Inouye and her co-authors acknowledged that some exclusions are appropriate to protect older adults, but said that generally, researchers need to avoid restrictions that could exclude mostly healthy older adults, like having high blood pressure or requiring communications with researchers via text messages. 

Inouye, also a geriatrician at Hebrew SeniorLife, a Boston-based geriatric care provider, worries that in the rush to develop vaccines and treatments, some companies or researchers simply find it easier to exclude older adults.  

When conducting studies in nursing homes, she said, “we deliver educational materials, we hold talks with the staff, we hold talks with the patients, and their families, and we have hotlines set up to get your questions answered, and I just don’t know if all of those steps are being done.”

Pfizer may have more seniors than many trials, since it reported that nearly half of its U.S. participants are between the ages of 56 and 85. 

But without a more specific breakdown, it’s hard to conclude much from that statistic, given the wide gaps in health status between people in their 50s and people in their 80s, said Inouye.

Another recent report examined six U.S.-based trials of two drugs that have been studied as potential COVID-19 treatments: remdesivir and hydroxychloroquine. Among the studies that reported race and ethnicity, in most cases they did not represent the ethnic makeup of the cities where they were conducted. In a Minneapolis-based study, Black participants were 5 percent of the study population versus 33 percent of cases, and Hispanics were 5 percent of the study compared to 28 percent of cases.

Consequences of distrust

The lack of representation could have repercussions once a vaccine is approved. A significant portion of Black Americans already say they wouldn’t take an approved vaccine, according to a recent poll from the Kaiser Family Foundation and news outlet The Undefeated. The poll found that roughly 50 percent of Black Americans said they likely wouldn’t get a COVID-19 vaccine, even if it was free and determined to be safe, compared to 37 percent of Hispanics and 33 percent of whites.

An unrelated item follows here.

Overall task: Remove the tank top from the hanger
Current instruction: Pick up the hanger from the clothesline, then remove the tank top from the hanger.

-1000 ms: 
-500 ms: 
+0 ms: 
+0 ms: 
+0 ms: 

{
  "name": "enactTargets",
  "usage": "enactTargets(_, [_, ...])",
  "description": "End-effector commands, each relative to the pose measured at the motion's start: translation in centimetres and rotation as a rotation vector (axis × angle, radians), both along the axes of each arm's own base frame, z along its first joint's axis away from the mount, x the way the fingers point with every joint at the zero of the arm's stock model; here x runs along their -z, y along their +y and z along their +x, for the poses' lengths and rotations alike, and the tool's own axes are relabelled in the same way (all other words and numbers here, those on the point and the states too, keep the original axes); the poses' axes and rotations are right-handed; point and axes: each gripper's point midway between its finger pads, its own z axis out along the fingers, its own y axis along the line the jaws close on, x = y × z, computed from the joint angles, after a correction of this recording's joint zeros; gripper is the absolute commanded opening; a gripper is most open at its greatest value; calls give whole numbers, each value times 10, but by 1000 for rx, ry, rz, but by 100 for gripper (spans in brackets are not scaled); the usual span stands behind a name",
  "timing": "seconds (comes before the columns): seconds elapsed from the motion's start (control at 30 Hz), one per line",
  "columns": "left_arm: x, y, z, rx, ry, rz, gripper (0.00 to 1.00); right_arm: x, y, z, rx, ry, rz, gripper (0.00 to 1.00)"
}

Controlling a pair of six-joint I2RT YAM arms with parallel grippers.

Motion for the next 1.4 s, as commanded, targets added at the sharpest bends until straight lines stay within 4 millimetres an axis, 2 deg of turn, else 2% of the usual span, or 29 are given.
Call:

Roughly two-thirds of Black respondents said they weren’t confident that the development process takes the needs of Black people into account.

If large numbers of Americans refuse to take a vaccine, that could prevent immunity among the population from building and allow the coronavirus’ spread to continue longer.

Researchers are trying to address a lack of diversity but experts say it will take time.  

Stephaun Wallace, director of external relations for a network trying to recruit patients for COVID-19 trials at Seattle’s Fred Hutchinson Cancer Research Institute, said outreach to underrepresented communities, partnerships with trusted community groups, culturally-sensitive staff and welcoming and accessible trial sites are important. But he said it will also take more commitment to reckon with the reasons for the distrust, like historical instances of research abuses involving Black participants. He also said it’s important to have more representation among the people conducting the research. 

“I don’t imagine that this process will happen overnight by any stretch of the imagination,” he said. So far, among the 430,000 volunteers who volunteered to participate in a clinical trial through the Fred Hutch network, just 11 percent identify as Black/African American or Latino. 

Congress in recent years took steps to try to promote trial diversity through the National Institutes of Health, where grantees are generally required to try to have representative participants. The agency also has sought to promote younger and more diverse groups of researchers. 

But Ellie Dehoney, vice president of policy and advocacy at Research!America, a nonprofit that advocates for health research funding, said it’s important to respect the reasons that groups distrust the health system— including how the COVID-19 response might have sown added distrust. 

“One of those reasons is that the response to these awful disparities in death rates, particularly, came so slowly,” she said.